▶ Instructions to follow
Look through the data below for the line with "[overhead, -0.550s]", and transcribe it exactly together with each line after it up to and including the line with "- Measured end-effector". Give nothing else.

START Data segment

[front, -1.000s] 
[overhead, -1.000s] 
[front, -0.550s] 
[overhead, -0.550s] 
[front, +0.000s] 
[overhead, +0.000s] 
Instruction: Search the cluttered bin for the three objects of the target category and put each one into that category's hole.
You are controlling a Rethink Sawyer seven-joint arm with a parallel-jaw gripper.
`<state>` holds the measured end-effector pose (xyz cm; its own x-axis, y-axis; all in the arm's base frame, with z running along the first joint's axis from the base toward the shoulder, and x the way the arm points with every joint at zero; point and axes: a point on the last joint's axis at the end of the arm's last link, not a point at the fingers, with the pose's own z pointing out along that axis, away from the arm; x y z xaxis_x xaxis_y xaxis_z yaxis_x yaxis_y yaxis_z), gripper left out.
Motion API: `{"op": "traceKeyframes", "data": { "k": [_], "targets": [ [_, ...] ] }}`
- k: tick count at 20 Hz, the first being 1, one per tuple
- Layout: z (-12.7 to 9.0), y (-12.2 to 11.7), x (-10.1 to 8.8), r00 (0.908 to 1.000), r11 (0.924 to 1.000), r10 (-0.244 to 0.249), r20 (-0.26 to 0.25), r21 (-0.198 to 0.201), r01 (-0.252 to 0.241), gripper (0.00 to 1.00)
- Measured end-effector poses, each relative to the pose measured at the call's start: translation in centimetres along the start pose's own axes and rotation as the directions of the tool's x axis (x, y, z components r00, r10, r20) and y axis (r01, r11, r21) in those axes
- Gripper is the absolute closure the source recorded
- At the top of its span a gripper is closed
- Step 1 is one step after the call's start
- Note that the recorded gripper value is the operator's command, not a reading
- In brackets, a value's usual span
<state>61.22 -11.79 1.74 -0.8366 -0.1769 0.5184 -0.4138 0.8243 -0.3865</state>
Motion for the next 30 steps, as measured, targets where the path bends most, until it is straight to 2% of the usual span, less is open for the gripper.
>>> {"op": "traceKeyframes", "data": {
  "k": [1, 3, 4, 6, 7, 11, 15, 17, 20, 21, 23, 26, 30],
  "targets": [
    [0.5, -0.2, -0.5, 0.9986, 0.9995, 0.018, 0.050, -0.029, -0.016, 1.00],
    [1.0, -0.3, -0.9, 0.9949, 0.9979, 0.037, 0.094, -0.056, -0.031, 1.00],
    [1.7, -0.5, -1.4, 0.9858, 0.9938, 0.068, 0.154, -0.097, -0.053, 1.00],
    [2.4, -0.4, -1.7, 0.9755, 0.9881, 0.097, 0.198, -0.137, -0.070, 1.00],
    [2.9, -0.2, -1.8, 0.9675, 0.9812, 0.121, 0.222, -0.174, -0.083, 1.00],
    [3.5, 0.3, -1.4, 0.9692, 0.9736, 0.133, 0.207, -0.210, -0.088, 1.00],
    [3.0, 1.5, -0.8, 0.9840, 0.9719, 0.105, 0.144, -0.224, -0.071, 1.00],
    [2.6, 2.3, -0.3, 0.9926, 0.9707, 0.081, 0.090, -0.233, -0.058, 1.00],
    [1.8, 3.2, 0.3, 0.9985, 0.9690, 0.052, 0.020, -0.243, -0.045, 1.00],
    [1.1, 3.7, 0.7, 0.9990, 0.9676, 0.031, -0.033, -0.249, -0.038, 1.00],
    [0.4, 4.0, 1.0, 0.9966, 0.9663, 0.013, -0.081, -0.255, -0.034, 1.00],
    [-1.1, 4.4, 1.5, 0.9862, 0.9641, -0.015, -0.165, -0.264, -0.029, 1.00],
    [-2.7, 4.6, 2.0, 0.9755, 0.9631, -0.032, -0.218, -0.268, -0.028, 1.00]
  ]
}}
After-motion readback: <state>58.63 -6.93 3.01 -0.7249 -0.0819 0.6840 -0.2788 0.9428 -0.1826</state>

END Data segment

▶ Problem solution
[overhead, -0.550s] 
[front, +0.000s] 
[overhead, +0.000s] 
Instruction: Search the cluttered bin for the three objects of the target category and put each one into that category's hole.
You are controlling a Rethink Sawyer seven-joint arm with a parallel-jaw gripper.
`<state>` holds the measured end-effector pose (xyz cm; its own x-axis, y-axis; all in the arm's base frame, with z running along the first joint's axis from the base toward the shoulder, and x the way the arm points with every joint at zero; point and axes: a point on the last joint's axis at the end of the arm's last link, not a point at the fingers, with the pose's own z pointing out along that axis, away from the arm; x y z xaxis_x xaxis_y xaxis_z yaxis_x yaxis_y yaxis_z), gripper left out.
Motion API: `{"op": "traceKeyframes", "data": { "k": [_], "targets": [ [_, ...] ] }}`
- k: tick count at 20 Hz, the first being 1, one per tuple
- Layout: z (-12.7 to 9.0), y (-12.2 to 11.7), x (-10.1 to 8.8), r00 (0.908 to 1.000), r11 (0.924 to 1.000), r10 (-0.244 to 0.249), r20 (-0.26 to 0.25), r21 (-0.198 to 0.201), r01 (-0.252 to 0.241), gripper (0.00 to 1.00)
- Measured end-effector poses, each relative to the pose measured at the call's start: translation in centimetres along the start pose's own axes and rotation as the directions of the tool's x axis (x, y, z components r00, r10, r20) and y axis (r01, r11, r21) in those axes

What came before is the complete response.